Il était tétanisé. J'ai donc pensé que je pouvais me permettre de m'arrêter un instant et de lui faire face. Je voulais qu'il sente que la vitre qui nous séparait ne constituait qu'une membrane fragile entre nous, un dernier rempart dérisoire. La bouche entrouverte, les yeux écarquillés, il regrettait à présent jusqu'au cœur de sa triste moelle d'avoir voulu me causer du tort.

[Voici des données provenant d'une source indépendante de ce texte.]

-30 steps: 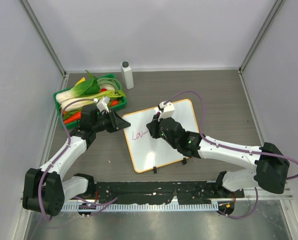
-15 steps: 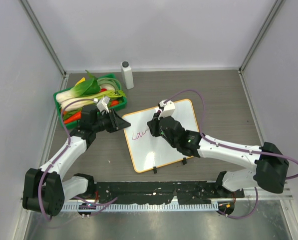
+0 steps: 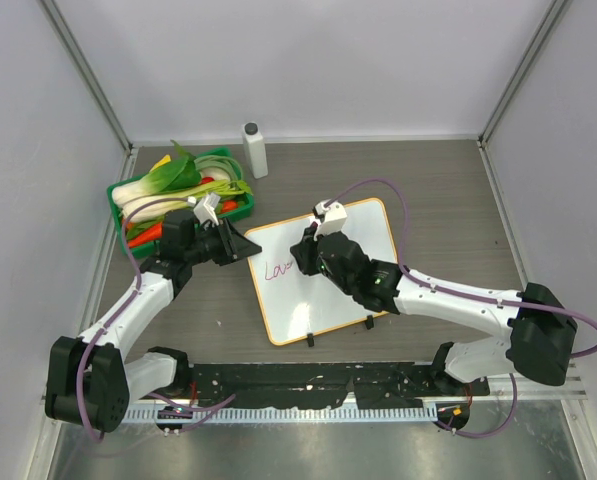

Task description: Write a sentence on the whiteboard

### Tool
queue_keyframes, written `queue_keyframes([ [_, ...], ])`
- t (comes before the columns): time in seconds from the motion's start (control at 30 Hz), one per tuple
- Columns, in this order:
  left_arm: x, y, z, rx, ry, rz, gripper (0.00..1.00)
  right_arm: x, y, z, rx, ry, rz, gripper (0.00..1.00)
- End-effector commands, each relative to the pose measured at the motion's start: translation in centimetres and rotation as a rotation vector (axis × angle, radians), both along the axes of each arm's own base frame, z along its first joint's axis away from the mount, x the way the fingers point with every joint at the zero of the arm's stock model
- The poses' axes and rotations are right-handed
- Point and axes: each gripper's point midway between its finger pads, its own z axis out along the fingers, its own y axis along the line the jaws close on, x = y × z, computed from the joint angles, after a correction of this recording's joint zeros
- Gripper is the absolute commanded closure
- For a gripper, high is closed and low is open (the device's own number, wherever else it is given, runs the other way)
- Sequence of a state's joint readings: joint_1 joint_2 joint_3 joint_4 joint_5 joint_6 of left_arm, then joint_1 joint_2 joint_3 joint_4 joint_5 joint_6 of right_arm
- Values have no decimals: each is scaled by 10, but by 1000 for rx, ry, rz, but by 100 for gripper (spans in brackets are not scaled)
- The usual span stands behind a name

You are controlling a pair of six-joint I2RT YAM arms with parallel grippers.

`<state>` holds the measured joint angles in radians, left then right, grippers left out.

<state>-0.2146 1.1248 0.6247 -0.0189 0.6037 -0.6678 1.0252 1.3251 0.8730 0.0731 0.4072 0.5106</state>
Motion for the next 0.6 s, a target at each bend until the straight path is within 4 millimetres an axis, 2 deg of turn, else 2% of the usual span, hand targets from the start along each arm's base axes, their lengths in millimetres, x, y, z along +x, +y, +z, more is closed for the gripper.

Alors que je m'apprêtais à me masser le menton comme dans mes rêves les plus fous, il s'est levé. Quoi? Je vais me masser le menton, il va se rasseoir vite fait. C'est à cet instant que je me suis rendu compte de ma méprise: ce qui brillait si vivement au fond de ses yeux n'était pas de la terreur mais de la colère. Ce vieux trou du cul n'était rongé ni par le remords ni par la crainte, il n'était pas en train de prier le ciel pour que j'épargne au moins les doigts d'or qui lui permettaient d'exercer son art – brisez-moi les côtes et les genoux si vous voulez, taureau, mais ne touchez pas à mes mains, je vous en supplie - non, il se disait: «Revoilà enfin ce morveux qui a volé ma chaîne, je vais pouvoir me faire justice moi-même, puisque la police ne sert plus à rien de nos jours.» Il s'est approché d'un pas lourd, implacable, la brute, et m'a défié derrière la porte vitrée.
Il ne comprend même pas que je suis en droit de me venger. Borné comme mille mules, il continue à me foncer dessus. Alors que non seulement je suis innocent et lui coupable (envers moi), mais en plus je suis jeune, pas trop frêle, patibulaire j'espère, et lui petit, vieux et faible. Le monde à l'envers, comme on dit. Ou sans doute le monde à l'endroit, malheureusement.
NE CHERCHEZ PAS À VOUS VENGER,
ÇA NE DONNE RIEN
Ah, nom d'un chien. Comment ce type avait-il pu deviner que j'étais un agneau pacifique? Il m'arrivait pas mal de déboires, d'accord, mais j'avais l'air si piteux que ça? Ma revanche tombait à l'eau. Alors j'ai finalement décidé de ne pas me masser le menton – ça ne rimait plus à rien – et avant qu'il n'ouvre la porte et ne me force à engager un pugilat dont les conséquences pourraient s'avérer pénibles (physiquement pour lui – car je suis sûr que si je voulais, si un jour j'allais puiser un peu dans mes réserves musculaires et nerveuses (ce que je n'ai jamais songé à faire), je pourrais me montrer redoutable – et tout le reste pour moi (nouvelle plainte au commissariat, confirmations des doutes de mes ennemis, amère déception de Biscadou)), j'ai simplement tourné la tête et continué mon petit chemin sur le trottoir – du même pas de malabar qu'en arrivant, pour ne pas me ridiculiser quand même.
Après tout, je n'avais aucune raison de rester, je n'étais pas venu pour me battre. J'étais simplement venu pour l'effrayer.
Mieux valait tirer un trait sur ces sombres événements – je ne te connais plus, coiffeur, tu peux dormir tranquille – et repartir de zéro vers un monde meilleur en pardonnant à ceux qui nous ont offensé.